Une entreprise négocie un accord d’entreprise prévoyant des temps de repos inférieurs à ceux imposés par le chapitre concerné (par exemple réduction d’un repos minimum prévu par la loi de ce chapitre). Même si les représentants du personnel et l’employeur signent cet accord, la clause qui réduit le repos est nulle : l’entreprise ne peut pas l’appliquer et les salariés peuvent exiger le respect des temps de repos légaux.
- Toute convention contraire aux dispositions du chapitre est privée d’effet (nulle).
- S’applique aux accords collectifs, aux clauses de contrat de travail et aux règles internes (règlement intérieur) qui seraient en contradiction avec le chapitre.
- La nullité vise à protéger les dispositions légales impératives contenues dans le chapitre : on ne peut pas y déroger par accord entre parties.

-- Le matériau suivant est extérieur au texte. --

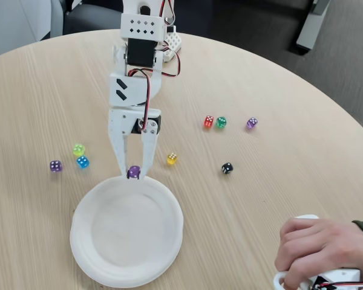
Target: Pick a purple dice and put it in the plate.
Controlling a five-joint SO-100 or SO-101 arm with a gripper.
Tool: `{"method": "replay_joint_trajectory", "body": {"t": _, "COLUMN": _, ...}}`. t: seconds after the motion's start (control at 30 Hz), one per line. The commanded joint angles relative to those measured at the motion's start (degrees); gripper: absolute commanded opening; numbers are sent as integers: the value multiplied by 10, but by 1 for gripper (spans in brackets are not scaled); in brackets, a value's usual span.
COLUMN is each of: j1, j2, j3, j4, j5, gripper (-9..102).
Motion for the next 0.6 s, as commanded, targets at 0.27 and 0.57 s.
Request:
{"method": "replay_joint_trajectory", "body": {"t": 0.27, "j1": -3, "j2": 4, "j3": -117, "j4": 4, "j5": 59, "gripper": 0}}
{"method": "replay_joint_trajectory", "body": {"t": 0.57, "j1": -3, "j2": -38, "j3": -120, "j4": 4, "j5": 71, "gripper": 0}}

- La clause nulle ne peut pas être appliquée ; la règle légale du chapitre s’impose.
- La nullité peut être constatée par l’autorité judiciaire (conseil de prud’hommes, tribunal) ou administrative (inspection du travail selon le contexte) et ouvre droit à des recours des salariés.
- La suppression d’une clause nulle ne remet pas nécessairement en cause l’ensemble du contrat si les autres stipulations peuvent subsister indépendamment.